> _What is needed_
Transcribe everything in the records, dropping and changing nothing.

==== Data to process ====

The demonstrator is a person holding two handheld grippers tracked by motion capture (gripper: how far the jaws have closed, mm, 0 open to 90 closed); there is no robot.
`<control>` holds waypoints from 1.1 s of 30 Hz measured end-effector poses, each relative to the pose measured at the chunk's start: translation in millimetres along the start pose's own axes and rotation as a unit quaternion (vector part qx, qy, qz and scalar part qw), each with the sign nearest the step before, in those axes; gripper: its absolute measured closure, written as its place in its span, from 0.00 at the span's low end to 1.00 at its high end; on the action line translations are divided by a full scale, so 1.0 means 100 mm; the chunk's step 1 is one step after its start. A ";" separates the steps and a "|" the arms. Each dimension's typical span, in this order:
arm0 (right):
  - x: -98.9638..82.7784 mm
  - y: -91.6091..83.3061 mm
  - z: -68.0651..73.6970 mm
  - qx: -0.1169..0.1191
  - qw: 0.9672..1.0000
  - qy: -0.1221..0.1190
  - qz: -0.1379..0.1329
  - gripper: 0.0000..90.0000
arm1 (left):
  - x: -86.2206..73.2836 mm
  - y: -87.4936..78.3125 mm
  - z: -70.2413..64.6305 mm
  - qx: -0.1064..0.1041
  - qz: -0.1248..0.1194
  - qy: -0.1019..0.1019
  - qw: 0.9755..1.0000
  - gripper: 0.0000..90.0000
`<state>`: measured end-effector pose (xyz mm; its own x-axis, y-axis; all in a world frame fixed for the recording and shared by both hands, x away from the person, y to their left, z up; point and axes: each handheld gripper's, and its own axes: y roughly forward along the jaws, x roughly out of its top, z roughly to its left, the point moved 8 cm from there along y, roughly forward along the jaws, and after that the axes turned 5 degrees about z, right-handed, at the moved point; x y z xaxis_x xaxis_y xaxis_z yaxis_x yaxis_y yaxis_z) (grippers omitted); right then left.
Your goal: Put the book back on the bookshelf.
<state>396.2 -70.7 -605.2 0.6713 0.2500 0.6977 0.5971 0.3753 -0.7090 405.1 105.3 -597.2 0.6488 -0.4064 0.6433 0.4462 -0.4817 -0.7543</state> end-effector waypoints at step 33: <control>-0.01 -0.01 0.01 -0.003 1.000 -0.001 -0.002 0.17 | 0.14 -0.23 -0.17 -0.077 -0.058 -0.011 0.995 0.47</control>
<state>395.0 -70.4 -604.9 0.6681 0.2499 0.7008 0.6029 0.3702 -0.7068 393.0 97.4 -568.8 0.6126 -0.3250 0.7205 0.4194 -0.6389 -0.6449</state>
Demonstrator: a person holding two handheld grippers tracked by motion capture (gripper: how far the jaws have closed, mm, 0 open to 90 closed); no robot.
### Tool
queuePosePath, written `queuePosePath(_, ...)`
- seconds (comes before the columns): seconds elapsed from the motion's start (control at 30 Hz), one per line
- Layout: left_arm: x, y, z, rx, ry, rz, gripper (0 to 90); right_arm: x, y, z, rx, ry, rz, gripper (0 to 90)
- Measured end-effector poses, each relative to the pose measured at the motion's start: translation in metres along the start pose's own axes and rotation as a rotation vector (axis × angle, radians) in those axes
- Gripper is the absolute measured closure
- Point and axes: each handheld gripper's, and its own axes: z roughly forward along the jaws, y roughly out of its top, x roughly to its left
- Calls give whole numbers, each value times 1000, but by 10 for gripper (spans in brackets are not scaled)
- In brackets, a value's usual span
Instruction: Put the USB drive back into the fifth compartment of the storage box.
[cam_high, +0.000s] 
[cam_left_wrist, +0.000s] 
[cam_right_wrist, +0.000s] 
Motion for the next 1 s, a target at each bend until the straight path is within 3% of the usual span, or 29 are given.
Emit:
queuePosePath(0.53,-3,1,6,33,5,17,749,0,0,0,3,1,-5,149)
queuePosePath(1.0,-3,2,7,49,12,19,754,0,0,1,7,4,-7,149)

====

> _Response to the task_
The demonstrator is a person holding two handheld grippers tracked by motion capture (gripper: how far the jaws have closed, mm, 0 open to 90 closed); there is no robot.
`<control>` holds waypoints from 1.1 s of 30 Hz measured end-effector poses, each relative to the pose measured at the chunk's start: translation in millimetres along the start pose's own axes and rotation as a unit quaternion (vector part qx, qy, qz and scalar part qw), each with the sign nearest the step before, in those axes; gripper: its absolute measured closure, written as its place in its span, from 0.00 at the span's low end to 1.00 at its high end; on the action line translations are divided by a full scale, so 1.0 means 100 mm; the chunk's step 1 is one step after its start. A ";" separates the steps and a "|" the arms. Each dimension's typical span, in this order:
arm0 (right):
  - x: -98.9638..82.7784 mm
  - y: -91.6091..83.3061 mm
  - z: -68.0651..73.6970 mm
  - qx: -0.1169..0.1191
  - qw: 0.9672..1.0000
  - qy: -0.1221..0.1190
  - qz: -0.1379..0.1329
  - gripper: 0.0000..90.0000
arm1 (left):
  - x: -86.2206..73.2836 mm
  - y: -87.4936..78.3125 mm
  - z: -70.2413..64.6305 mm
  - qx: -0.1064..0.1041
  - qz: -0.1248..0.1194
  - qy: -0.1019..0.1019
  - qw: 0.9755..1.0000
  - gripper: 0.0000..90.0000
`<state>`: measured end-effector pose (xyz mm; its own x-axis, y-axis; all in a world frame fixed for the recording and shared by both hands, x away from the person, y to their left, z up; point and axes: each handheld gripper's, and its own axes: y roughly forward along the jaws, x roughly out of its top, z roughly to its left, the point moved 8 cm from there along y, roughly forward along the jaws, and after that the axes turned 5 degrees about z, right-handed, at the moved point; x y z xaxis_x xaxis_y xaxis_z yaxis_x yaxis_y yaxis_z) (grippers omitted); right then left.
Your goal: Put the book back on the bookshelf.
<state>396.2 -70.7 -605.2 0.6713 0.2500 0.6977 0.5971 0.3753 -0.7090 405.1 105.3 -597.2 0.6488 -0.4064 0.6433 0.4462 -0.4817 -0.7543</state> end-effector waypoints at step 33: <control>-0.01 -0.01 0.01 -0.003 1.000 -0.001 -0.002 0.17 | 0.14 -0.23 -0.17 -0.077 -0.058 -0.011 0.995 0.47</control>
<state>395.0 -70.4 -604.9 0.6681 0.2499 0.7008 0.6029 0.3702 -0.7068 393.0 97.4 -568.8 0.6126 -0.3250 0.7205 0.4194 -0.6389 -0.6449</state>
Demonstrator: a person holding two handheld grippers tracked by motion capture (gripper: how far the jaws have closed, mm, 0 open to 90 closed); no robot.
### Tool
queuePosePath, written `queuePosePath(_, ...)`
- seconds (comes before the columns): seconds elapsed from the motion's start (control at 30 Hz), one per line
- Layout: left_arm: x, y, z, rx, ry, rz, gripper (0 to 90); right_arm: x, y, z, rx, ry, rz, gripper (0 to 90)
- Measured end-effector poses, each relative to the pose measured at the motion's start: translation in metres along the start pose's own axes and rotation as a rotation vector (axis × angle, radians) in those axes
- Gripper is the absolute measured closure
- Point and axes: each handheld gripper's, and its own axes: z roughly forward along the jaws, y roughly out of its top, x roughly to its left
- Calls give whole numbers, each value times 1000, but by 10 for gripper (spans in brackets are not scaled)
- In brackets, a value's usual span
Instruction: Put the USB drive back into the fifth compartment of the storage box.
[cam_high, +0.000s] 
[cam_left_wrist, +0.000s] 
[cam_right_wrist, +0.000s] 
Motion for the next 1 s, a target at each bend until the straight path is within 3% of the usual span, or 29 are given.
Emit:
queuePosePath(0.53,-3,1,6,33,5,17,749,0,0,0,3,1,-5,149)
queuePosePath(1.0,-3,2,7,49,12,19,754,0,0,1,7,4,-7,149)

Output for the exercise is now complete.